Most disturbing, perhaps, was a story in which reporters granted anonymity to a man who declared that, if he ever saw Novak, he would “put a bullet through his head.” The anonymous quote may have been intended to reflect the community’s anger over the crime, but I do not recall any other news story in which an anonymous source has been permitted to threaten to kill somebody.
If the words “rumor” and “innuendo” have any meaning at all, they describe much of the information included in these stories. The senseless murder of two little boys unquestionably inflamed passions outside and inside the newsroom. But the circumstances, as troubling as they are, simply do not justify the newspapers conscious disregard of their own standards of good professional conduct.
If there are legitimate reasons for withholding the names of juvenile defendants, how is the exception in young Novak’s case justified? If it’s wrong to permit anonymous sources to defame others, why was it right in this story? If it’s bad to publish common gossip, what is it about Novak’s case that made that type of material acceptable?

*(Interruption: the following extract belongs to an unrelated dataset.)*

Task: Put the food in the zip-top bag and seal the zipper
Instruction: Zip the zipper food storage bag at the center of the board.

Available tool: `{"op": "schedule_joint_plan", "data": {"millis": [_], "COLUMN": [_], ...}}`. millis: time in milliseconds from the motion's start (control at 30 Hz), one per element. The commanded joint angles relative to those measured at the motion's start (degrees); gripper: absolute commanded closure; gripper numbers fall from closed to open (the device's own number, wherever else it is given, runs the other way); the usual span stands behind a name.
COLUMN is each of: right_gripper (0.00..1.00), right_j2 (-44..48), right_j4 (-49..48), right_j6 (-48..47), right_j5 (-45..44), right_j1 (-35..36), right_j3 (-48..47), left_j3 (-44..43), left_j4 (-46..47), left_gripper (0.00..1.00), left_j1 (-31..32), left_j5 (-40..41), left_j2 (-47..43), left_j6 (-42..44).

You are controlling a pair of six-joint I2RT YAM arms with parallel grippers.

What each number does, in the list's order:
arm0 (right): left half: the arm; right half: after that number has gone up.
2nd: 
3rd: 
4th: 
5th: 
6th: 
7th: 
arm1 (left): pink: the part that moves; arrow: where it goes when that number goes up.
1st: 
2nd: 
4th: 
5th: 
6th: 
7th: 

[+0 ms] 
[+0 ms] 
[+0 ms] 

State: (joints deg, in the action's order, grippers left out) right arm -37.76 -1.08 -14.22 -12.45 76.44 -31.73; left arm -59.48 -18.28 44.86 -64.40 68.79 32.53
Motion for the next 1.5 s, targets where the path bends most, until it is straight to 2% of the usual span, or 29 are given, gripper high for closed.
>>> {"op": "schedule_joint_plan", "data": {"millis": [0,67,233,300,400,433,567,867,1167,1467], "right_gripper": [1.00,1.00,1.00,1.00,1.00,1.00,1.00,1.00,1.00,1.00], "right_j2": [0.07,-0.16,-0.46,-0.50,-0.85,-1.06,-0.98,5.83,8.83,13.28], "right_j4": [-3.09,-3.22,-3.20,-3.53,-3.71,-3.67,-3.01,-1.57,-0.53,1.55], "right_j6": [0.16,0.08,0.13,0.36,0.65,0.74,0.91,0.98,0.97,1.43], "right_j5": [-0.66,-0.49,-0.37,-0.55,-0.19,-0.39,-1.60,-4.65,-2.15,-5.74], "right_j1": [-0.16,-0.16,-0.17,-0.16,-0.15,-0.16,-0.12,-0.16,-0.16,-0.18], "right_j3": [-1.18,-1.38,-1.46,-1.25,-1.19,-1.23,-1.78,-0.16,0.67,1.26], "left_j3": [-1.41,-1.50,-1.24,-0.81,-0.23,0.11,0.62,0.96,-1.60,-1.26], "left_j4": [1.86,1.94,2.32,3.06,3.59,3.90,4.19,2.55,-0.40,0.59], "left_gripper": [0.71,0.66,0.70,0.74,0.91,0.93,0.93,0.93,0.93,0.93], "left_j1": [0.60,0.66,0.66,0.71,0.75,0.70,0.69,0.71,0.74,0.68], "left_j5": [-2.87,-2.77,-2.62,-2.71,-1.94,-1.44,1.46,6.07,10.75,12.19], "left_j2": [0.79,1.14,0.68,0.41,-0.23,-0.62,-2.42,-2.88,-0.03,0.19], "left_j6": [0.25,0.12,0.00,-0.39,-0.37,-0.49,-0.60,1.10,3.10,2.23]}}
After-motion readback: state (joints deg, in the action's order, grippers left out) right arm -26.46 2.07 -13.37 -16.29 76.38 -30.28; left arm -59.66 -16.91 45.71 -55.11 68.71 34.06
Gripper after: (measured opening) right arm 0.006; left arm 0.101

For journalists to establish standards and then to set them aside when a good story sets their blood racing, is hypocritical at best.
Specific ethical standards are still fairly new to most journalism professionals. Many have only a rudimentary understanding of the full implications of ethical performance. A simple truth has yet to sink in: You can have standards for ethical conduct or you can print whatever the hell you want to print, but you can’t do both at the same time.